But what seemed like a happy ending turned out to be the beginning of a long, exhausting saga. Time was passing with no news, and the Richards started to worry about Larisa's fate.
After about seven months, when Kathleen and David found out from the media that none of the approval processes for inter-country adoptions had made any progress in Romania, they started to feel that Larisa's adoption was in jeopardy.
"During this time there were many other families that had been matched with Romanian children who were going through the same process. Also, during this time, Romania's process of moving towards EU membership was in full swing, and we realized it could have been one of the reasons why we had no good news," says Richards.
In October 2003, after a year of uncertainties, the Richards wrote a very detailed and lengthy letter asking anyone who could to help them bring Larisa home. They e-mailed the letter to the President of the United States George Bush, Vice President Cheney, former U.S. Presidents Clinton and Carter.
An excerpt from the letter reveals their despair and bitterness: "Please, please, please, talk to the European Union. Please ask the European officials to set aside the moratorium temporarily or forever.

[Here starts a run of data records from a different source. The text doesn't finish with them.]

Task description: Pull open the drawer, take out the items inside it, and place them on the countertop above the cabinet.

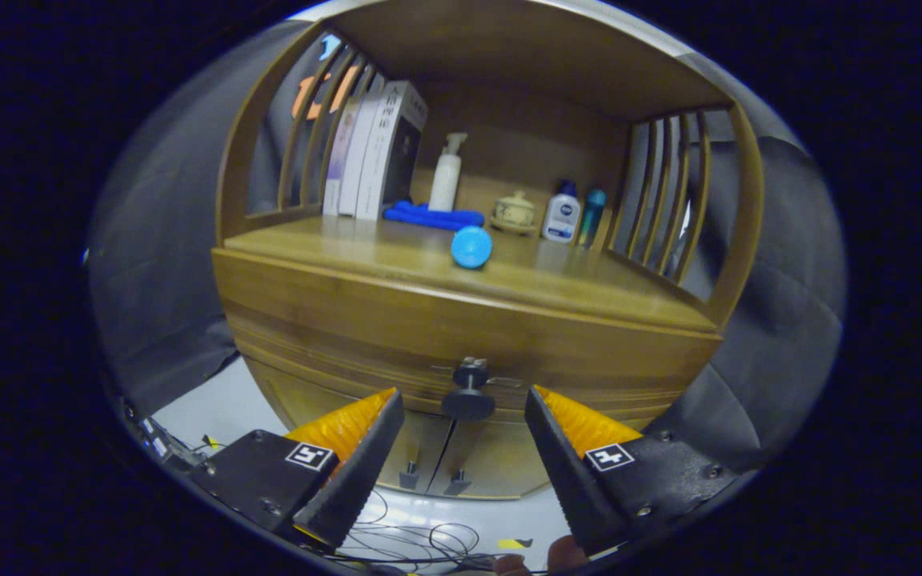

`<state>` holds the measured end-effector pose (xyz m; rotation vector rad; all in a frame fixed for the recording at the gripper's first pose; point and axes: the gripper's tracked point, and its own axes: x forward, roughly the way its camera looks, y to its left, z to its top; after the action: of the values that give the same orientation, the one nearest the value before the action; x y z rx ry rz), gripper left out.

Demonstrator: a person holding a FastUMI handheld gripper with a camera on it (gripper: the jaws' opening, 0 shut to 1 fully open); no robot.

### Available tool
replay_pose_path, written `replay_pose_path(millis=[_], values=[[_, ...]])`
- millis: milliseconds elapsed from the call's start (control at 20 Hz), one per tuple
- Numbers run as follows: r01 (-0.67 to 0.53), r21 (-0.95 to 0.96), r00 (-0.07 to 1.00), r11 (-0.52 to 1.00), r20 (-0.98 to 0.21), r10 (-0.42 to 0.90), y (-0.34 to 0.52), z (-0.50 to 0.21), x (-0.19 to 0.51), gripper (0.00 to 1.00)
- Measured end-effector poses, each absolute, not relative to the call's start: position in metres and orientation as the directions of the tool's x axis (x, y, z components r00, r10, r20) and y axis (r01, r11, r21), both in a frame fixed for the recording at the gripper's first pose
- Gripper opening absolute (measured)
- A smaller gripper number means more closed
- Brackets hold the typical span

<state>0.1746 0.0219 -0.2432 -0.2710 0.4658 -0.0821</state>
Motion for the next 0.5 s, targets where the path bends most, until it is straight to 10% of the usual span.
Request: replay_pose_path(millis=[500], values=[[-0.115,-0.224,0.969,0.968,-0.238,0.060,0.041,-0.100,0.064,0.99]])
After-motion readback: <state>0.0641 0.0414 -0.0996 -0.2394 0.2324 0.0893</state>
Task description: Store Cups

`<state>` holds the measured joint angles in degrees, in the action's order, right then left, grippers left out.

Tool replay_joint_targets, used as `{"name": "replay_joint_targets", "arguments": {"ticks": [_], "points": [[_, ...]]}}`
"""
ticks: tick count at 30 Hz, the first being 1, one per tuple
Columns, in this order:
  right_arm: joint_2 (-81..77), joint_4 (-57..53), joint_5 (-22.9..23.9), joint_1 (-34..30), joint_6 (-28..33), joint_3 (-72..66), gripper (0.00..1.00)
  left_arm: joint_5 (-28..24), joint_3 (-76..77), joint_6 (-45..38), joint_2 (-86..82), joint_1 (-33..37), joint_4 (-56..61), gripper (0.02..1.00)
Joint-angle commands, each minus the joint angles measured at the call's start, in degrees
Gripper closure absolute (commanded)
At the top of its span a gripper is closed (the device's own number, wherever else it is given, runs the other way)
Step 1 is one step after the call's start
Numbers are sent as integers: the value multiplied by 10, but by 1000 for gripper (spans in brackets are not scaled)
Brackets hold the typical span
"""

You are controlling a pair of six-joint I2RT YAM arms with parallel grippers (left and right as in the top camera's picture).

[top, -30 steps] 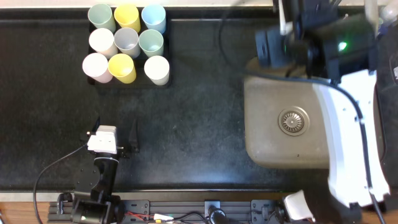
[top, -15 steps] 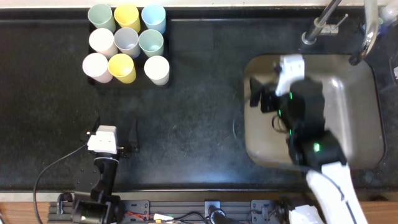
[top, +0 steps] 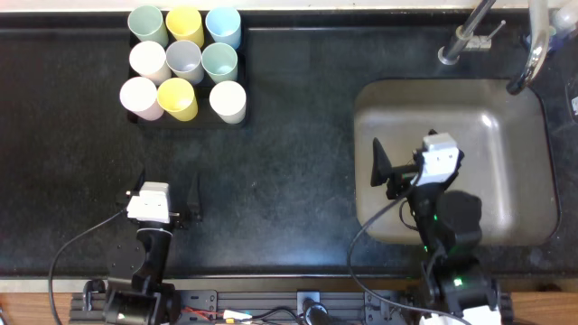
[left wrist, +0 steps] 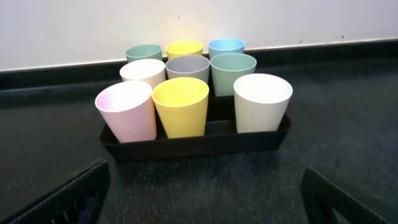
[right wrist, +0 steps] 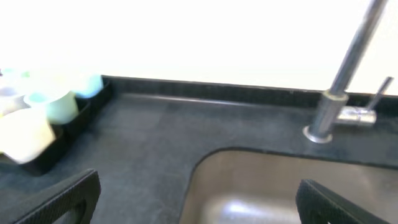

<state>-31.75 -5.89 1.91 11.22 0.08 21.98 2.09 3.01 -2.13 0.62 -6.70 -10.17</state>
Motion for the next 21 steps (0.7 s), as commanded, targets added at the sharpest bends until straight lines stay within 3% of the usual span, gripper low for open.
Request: {"name": "replay_joint_targets", "arguments": {"ticks": [1, 13, 21], "points": [[70, 17, 5, -48, 3, -56, 3, -5, 0, -13, -5, 4, -3, 20], [256, -2, 5, -79, 3, -210, 3, -5, 0, -13, -5, 4, -3, 18], [316, 5, 5, -79, 3, -212, 3, -5, 0, -13, -5, 4, -3, 18]]}}
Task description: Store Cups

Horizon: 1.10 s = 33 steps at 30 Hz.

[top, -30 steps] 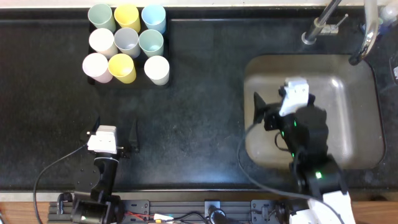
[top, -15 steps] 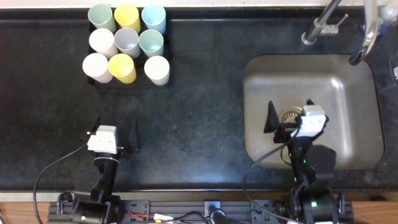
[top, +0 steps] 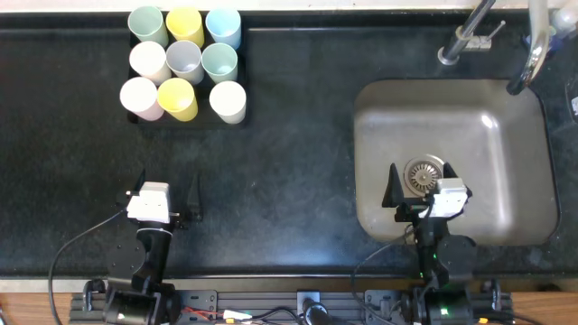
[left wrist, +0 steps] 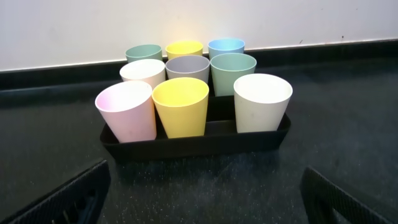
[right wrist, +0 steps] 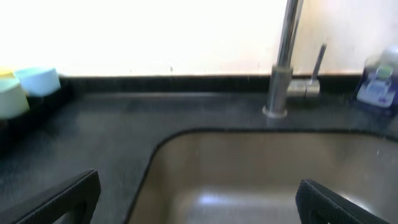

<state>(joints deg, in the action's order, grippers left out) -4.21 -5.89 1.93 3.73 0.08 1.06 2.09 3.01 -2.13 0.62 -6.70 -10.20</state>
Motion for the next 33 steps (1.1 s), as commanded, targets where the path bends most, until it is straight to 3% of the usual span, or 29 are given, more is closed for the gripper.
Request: {"name": "replay_joint_targets", "arguments": {"ticks": [1, 33], "points": [[40, 11, 5, -4, 3, -3, 5, -5, 0, -13, -5, 4, -2, 18], [40, 4, -9, -18, -3, -3, 5, -5, 0, -13, -5, 4, -2, 20]]}}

Please ask them to understand that the new EU standards will go into place, in time, but, in the meantime these children cannot wait for politics to be played out. Please ask all those who can make a difference not to wait another minute, don't wait until next month, or two months from now. Do something now. Every day counts in the life of a baby."
Nonetheless, the Richards never heard back from anyone, so they decided to ask for the help of their local senators and congressmen. "During 2003 and 2004, we had our local lawmakers inquire about a resolution to the pending adoption cases. They asked for the help of the U.S. President and any officials in the world that they thought could influence a positive outcome for the children and families," recounts Kathleen.

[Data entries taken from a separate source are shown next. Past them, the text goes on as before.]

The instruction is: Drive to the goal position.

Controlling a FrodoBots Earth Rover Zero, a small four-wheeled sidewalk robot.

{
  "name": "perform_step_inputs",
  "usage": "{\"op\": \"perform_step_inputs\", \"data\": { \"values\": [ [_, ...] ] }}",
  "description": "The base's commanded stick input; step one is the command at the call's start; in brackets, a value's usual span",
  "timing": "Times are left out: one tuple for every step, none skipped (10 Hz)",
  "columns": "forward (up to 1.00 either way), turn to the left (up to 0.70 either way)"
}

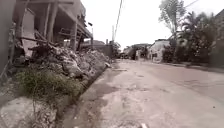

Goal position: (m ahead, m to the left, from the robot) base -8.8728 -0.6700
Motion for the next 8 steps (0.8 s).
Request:
{"op": "perform_step_inputs", "data": {
  "values": [
    [0.06, 0.0],
    [0.06, 0.0],
    [0.06, 0.0],
    [0.06, 0.0],
    [0.06, 0.0],
    [0.06, 0.0],
    [0.06, 0.0],
    [0.06, 0.0]
  ]
}}
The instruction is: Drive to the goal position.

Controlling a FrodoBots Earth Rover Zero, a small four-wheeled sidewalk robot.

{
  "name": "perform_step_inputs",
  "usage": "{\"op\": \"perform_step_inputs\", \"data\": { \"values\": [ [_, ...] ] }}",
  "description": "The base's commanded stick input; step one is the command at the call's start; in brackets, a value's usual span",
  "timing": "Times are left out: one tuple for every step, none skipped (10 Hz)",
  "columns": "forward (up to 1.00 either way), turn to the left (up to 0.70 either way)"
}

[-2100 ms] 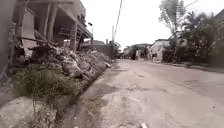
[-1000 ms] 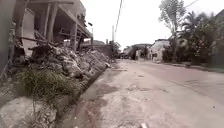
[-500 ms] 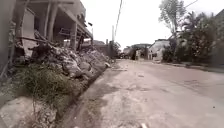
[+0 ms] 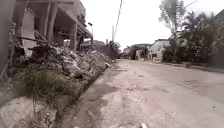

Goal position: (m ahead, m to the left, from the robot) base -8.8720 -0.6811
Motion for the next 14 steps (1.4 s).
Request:
{"op": "perform_step_inputs", "data": {
  "values": [
    [0.06, 0.0],
    [0.06, 0.0],
    [0.06, 0.0],
    [0.06, 0.0],
    [0.06, 0.0],
    [0.06, 0.0],
    [0.06, 0.0],
    [0.06, 0.0],
    [0.06, 0.0],
    [0.06, 0.0],
    [0.06, 0.0],
    [0.06, 0.0],
    [0.06, 0.0],
    [0.06, 0.0]
  ]
}}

But in May 2004, after almost two years of nonstop struggle, disaster struck: The Richards received a letter from the Romanian authorities, telling them that their adoption had not been denied officially, but that the new laws on adoption required the adopting family to be a relative.
"Of course, we were not a relative of Larisa, so our hopes were pretty much dashed at this point. We felt that Larisa would not be able to come home to us, but we would not give up hope in trying to help our little girl," says Kathleen Richards.

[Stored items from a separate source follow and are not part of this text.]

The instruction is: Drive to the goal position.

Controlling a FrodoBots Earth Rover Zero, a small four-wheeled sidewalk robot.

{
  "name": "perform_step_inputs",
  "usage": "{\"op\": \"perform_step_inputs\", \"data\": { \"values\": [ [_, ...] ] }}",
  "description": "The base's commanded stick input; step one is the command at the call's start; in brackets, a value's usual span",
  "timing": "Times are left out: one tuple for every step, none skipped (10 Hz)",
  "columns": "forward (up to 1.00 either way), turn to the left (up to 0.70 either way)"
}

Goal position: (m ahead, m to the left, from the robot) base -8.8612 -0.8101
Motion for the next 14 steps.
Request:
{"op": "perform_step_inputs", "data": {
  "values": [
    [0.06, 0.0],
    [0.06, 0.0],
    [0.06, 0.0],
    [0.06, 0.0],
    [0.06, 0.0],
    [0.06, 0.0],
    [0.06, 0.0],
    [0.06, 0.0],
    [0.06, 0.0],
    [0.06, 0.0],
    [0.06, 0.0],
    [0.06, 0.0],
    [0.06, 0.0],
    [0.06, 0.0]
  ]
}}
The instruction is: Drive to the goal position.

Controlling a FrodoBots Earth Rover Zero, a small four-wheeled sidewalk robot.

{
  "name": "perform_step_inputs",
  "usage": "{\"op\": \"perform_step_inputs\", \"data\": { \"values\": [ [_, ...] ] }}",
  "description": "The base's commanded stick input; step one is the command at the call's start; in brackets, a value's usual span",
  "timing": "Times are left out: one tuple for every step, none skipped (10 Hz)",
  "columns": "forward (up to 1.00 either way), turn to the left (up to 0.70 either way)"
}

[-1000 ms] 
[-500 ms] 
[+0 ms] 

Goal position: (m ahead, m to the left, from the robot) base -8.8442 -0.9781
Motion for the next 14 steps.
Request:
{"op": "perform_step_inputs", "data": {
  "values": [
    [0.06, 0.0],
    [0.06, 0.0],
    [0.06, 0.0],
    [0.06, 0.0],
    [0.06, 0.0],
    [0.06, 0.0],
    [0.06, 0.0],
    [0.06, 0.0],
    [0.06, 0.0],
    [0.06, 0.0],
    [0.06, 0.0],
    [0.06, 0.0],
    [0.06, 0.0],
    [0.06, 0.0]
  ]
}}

In June 2004, the Richards made one last desperate gesture and wrote a letter to the President of the National Authority for Child Protection and Adoption, Gabriela Coman, pleading for their little girl to be able to come home. "We told her how our son, who was also adopted from Romania, was already calling Larisa 'baby sister' and how he was telling people he is a big brother. We asked her to reconsider our petition to adopt Larisa, as she really was our baby girl," says Richards.
The answer to their letter came after a year and a half.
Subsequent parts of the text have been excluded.